Requirement:
Using the listing below, set down exactly the lines starting at the line that contains "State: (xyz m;" and ending at the line that contains "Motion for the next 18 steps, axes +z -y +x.", both included, and no others.

Study material:
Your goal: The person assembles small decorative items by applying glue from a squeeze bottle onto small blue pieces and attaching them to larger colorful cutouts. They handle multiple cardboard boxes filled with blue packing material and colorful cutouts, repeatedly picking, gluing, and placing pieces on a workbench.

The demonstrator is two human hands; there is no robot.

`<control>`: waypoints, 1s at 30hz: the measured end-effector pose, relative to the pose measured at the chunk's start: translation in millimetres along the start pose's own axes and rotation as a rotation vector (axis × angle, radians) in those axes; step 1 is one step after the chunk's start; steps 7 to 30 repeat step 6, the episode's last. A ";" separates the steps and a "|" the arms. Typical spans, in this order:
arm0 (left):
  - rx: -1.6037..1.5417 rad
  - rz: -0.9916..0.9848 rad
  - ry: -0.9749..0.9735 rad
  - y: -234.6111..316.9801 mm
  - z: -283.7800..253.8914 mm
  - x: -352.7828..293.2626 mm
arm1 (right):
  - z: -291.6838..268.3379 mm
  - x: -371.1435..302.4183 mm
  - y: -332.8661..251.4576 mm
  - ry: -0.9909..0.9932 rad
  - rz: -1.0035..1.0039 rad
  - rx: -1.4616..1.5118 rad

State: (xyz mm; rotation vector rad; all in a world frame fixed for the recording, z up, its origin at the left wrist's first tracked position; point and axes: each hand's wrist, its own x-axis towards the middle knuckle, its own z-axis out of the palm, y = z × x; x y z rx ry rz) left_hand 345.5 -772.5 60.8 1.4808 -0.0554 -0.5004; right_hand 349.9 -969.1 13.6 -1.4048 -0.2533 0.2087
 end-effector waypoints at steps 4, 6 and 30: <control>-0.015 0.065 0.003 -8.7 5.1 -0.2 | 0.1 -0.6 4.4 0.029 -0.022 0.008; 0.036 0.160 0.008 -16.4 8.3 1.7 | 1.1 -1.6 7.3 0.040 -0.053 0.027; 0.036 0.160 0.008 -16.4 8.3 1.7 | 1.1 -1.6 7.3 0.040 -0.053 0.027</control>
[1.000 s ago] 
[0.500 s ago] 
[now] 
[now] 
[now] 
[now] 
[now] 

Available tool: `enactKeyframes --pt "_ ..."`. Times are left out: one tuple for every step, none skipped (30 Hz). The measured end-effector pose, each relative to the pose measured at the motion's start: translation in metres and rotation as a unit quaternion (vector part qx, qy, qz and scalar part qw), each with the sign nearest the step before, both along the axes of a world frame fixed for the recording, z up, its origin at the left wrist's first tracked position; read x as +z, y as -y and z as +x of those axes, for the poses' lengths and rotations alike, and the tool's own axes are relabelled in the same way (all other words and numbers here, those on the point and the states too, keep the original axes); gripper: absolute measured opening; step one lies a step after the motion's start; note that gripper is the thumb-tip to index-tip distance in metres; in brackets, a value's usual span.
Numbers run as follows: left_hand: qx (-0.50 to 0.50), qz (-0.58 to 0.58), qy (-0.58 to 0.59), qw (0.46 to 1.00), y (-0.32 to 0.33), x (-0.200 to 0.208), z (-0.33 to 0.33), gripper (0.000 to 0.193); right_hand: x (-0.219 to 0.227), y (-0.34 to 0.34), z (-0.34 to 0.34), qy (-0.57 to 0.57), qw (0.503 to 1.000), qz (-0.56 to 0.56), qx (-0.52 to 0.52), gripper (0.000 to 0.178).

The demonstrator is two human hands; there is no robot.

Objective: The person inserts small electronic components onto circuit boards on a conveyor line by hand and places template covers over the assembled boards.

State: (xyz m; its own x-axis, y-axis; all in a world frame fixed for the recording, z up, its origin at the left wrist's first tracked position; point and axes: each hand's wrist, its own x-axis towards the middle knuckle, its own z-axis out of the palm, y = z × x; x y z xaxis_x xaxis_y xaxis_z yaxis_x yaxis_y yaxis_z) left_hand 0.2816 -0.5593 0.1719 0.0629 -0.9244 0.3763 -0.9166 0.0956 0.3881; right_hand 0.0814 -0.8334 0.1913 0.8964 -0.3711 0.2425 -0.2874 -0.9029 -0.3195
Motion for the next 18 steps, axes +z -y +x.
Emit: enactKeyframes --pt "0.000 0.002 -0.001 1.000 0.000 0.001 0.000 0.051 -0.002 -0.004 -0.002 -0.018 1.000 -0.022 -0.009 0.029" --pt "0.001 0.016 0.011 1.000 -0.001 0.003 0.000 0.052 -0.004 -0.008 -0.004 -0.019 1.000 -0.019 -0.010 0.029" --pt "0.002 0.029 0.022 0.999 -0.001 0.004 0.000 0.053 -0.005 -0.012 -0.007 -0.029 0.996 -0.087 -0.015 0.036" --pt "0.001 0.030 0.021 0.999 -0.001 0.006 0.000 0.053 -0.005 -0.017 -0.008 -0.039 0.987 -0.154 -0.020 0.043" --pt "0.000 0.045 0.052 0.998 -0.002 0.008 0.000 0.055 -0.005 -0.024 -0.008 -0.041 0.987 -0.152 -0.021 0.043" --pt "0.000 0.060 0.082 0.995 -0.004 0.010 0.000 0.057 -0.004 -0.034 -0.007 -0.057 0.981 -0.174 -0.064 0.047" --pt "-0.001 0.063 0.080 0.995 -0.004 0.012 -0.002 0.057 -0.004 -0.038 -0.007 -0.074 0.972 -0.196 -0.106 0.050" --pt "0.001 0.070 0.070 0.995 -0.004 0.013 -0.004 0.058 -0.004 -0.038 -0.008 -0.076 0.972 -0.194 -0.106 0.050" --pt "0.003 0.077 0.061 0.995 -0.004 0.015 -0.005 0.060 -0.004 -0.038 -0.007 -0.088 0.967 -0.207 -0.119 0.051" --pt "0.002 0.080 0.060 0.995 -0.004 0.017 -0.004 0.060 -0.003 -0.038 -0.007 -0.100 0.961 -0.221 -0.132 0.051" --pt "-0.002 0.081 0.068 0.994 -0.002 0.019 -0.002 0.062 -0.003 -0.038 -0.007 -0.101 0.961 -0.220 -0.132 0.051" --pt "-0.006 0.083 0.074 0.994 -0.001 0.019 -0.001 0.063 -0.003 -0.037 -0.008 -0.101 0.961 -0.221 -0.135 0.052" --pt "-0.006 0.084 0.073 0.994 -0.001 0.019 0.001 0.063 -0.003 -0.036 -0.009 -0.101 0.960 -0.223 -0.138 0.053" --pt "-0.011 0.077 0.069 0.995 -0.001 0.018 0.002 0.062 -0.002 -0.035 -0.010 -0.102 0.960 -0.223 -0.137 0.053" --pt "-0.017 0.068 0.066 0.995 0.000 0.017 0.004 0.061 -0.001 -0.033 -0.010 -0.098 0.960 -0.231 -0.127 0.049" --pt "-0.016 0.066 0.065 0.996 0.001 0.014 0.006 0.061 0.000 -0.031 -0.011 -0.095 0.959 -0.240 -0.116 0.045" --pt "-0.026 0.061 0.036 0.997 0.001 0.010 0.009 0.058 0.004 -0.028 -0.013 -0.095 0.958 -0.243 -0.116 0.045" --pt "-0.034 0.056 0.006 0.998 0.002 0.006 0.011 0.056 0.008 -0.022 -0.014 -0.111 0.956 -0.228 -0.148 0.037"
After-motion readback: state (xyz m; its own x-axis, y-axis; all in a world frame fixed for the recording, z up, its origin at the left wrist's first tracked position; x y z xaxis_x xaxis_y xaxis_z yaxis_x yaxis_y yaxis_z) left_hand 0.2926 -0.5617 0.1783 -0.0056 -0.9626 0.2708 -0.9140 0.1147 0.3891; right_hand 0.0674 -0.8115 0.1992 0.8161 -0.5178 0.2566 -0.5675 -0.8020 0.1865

Exercise response:
State: (xyz m; its own x-axis, y-axis; all in a world frame fixed for the recording, z up, its origin at the left wrist's first tracked position; point and axes: each hand's wrist, its own x-axis towards the middle knuckle, its own z-axis out of the palm, y = z × x; x y z xaxis_x xaxis_y xaxis_z yaxis_x yaxis_y yaxis_z) left_hand 0.2816 -0.5593 0.1719 0.0629 -0.9244 0.3763 -0.9166 0.0956 0.3881; right_hand 0.0814 -0.8334 0.1913 0.8964 -0.3711 0.2425 -0.2874 -0.9029 -0.3195
Motion for the next 18 steps, axes +z -y +x.

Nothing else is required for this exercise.